YOUR TASK → The material below holds a span beginning at the line with "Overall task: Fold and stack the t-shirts" and ending at the line with "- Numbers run". Quote that span exactly, both ends included, and only that span.

(Beginning of DATA UNDER STUDY)

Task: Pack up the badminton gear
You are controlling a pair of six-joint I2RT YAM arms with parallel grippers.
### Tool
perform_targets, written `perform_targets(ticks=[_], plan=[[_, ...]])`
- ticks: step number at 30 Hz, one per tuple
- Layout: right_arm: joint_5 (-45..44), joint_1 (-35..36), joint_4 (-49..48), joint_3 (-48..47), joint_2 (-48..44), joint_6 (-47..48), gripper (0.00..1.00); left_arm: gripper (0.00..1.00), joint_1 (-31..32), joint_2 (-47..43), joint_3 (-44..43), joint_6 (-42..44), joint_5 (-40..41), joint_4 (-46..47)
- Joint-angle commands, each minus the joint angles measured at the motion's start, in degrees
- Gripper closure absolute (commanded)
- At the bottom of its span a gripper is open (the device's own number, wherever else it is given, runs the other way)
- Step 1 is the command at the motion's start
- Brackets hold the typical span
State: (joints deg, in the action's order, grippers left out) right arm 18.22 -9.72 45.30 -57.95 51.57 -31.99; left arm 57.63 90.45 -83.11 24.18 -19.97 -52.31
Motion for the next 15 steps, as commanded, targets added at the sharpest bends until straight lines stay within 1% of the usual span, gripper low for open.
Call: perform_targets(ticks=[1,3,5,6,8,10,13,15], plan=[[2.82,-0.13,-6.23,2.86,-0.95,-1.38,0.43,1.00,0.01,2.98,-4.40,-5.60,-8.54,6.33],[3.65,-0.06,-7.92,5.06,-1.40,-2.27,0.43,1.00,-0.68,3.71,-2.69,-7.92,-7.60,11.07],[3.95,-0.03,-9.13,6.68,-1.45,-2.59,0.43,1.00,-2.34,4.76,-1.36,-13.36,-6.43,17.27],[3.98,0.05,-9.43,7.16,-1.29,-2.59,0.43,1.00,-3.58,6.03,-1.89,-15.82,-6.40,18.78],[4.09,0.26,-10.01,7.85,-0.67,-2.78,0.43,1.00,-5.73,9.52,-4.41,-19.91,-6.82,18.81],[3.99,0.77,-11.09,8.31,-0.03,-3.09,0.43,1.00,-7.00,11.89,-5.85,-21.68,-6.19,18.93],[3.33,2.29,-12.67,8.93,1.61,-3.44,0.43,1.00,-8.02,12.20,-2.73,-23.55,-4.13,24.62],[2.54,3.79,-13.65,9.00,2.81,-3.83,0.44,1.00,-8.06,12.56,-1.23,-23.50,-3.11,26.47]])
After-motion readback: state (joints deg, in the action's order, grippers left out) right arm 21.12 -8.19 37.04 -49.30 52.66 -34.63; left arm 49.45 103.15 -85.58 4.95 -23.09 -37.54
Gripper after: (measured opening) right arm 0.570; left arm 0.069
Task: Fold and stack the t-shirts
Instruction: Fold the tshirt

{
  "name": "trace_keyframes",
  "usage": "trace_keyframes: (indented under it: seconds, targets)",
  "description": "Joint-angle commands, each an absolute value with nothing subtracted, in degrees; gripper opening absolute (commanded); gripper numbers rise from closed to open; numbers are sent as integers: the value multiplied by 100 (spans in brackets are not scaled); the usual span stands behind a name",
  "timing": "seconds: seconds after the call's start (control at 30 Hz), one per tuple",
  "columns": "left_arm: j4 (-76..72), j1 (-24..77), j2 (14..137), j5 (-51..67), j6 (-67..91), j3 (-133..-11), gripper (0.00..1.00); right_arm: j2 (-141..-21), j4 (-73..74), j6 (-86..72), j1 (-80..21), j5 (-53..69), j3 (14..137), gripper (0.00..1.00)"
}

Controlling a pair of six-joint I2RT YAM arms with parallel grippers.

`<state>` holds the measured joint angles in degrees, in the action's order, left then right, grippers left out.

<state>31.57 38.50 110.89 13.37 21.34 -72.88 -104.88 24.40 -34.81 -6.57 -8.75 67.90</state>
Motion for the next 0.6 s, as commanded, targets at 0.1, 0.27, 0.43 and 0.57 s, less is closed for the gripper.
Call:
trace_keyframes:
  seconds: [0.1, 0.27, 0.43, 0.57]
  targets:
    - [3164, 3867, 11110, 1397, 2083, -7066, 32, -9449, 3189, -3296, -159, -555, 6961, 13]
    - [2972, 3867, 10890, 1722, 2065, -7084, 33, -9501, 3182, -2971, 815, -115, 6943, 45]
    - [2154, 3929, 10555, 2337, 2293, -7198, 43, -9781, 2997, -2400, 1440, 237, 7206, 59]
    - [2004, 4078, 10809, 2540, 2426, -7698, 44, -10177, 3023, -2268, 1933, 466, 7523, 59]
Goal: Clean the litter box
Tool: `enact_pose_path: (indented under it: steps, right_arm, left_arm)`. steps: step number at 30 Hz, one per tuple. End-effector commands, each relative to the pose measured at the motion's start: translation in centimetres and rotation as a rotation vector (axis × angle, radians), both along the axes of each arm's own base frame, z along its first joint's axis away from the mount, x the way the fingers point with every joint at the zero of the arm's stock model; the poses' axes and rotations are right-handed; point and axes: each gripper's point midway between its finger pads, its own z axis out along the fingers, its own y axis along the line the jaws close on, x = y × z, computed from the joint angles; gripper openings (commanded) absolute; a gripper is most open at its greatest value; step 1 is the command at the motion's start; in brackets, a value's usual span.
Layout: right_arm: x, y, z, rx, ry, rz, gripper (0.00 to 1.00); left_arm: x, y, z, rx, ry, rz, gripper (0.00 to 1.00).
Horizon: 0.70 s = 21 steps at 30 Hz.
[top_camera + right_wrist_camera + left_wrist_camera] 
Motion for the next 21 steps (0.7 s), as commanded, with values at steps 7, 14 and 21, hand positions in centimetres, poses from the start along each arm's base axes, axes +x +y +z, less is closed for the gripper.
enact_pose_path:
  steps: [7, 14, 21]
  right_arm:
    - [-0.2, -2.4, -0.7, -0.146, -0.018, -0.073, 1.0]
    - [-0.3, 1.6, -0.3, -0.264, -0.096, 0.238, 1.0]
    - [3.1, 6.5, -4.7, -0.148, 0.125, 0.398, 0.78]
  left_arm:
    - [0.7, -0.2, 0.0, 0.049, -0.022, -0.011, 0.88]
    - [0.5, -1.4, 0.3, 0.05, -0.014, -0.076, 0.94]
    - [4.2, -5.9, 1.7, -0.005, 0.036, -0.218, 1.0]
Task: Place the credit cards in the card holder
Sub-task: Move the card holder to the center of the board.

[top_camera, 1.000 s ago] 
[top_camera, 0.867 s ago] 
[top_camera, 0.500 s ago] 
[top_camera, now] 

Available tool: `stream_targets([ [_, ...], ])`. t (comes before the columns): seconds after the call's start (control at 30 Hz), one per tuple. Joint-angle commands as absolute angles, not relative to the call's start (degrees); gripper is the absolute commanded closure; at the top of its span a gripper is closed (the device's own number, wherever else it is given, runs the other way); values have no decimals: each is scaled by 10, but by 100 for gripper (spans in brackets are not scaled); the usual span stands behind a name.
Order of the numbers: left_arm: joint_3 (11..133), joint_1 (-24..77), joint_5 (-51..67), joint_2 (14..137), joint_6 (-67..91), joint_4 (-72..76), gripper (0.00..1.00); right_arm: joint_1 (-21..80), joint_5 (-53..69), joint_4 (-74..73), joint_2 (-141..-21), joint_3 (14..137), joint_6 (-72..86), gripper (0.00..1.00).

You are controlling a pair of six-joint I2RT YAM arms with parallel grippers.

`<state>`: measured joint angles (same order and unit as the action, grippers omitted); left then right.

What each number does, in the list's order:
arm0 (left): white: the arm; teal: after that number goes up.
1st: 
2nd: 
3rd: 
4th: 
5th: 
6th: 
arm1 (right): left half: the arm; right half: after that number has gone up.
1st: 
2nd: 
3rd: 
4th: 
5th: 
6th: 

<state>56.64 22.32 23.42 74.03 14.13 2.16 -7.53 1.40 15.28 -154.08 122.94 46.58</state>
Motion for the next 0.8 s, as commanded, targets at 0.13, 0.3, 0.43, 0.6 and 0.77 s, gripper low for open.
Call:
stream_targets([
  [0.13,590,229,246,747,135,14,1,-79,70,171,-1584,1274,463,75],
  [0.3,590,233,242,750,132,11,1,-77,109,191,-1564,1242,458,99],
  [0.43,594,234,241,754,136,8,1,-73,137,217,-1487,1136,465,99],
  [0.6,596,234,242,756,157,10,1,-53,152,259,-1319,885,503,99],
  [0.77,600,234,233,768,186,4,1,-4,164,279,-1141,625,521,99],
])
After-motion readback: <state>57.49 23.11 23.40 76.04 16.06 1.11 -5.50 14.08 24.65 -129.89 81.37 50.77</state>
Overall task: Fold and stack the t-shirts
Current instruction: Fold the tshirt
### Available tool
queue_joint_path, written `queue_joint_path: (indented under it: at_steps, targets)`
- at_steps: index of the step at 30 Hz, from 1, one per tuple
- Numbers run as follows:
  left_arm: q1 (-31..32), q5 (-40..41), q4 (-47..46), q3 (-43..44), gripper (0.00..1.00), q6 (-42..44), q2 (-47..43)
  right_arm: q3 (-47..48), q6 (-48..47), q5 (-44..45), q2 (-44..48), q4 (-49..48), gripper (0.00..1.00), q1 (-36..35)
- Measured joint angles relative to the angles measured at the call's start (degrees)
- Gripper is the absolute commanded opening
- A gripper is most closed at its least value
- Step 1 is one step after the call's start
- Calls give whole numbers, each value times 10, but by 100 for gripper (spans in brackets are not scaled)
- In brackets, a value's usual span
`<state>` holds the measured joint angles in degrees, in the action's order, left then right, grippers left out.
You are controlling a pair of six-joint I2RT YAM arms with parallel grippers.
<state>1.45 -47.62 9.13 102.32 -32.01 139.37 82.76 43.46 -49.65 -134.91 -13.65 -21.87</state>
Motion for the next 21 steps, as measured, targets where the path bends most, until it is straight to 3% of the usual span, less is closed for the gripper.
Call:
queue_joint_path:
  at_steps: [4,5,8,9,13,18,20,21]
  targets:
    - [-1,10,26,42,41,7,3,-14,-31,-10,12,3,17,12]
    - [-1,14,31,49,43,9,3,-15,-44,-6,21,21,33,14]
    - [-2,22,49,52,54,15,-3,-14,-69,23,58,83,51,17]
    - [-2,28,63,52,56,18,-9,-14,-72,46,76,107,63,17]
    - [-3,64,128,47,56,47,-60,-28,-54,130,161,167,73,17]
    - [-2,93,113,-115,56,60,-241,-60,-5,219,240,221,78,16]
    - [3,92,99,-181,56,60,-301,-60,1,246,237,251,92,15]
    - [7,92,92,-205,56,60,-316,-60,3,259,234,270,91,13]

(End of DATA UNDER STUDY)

RESPONSE AREA →
Overall task: Fold and stack the t-shirts
Current instruction: Fold the tshirt
### Available tool
queue_joint_path, written `queue_joint_path: (indented under it: at_steps, targets)`
- at_steps: index of the step at 30 Hz, from 1, one per tuple
- Numbers run as follows:

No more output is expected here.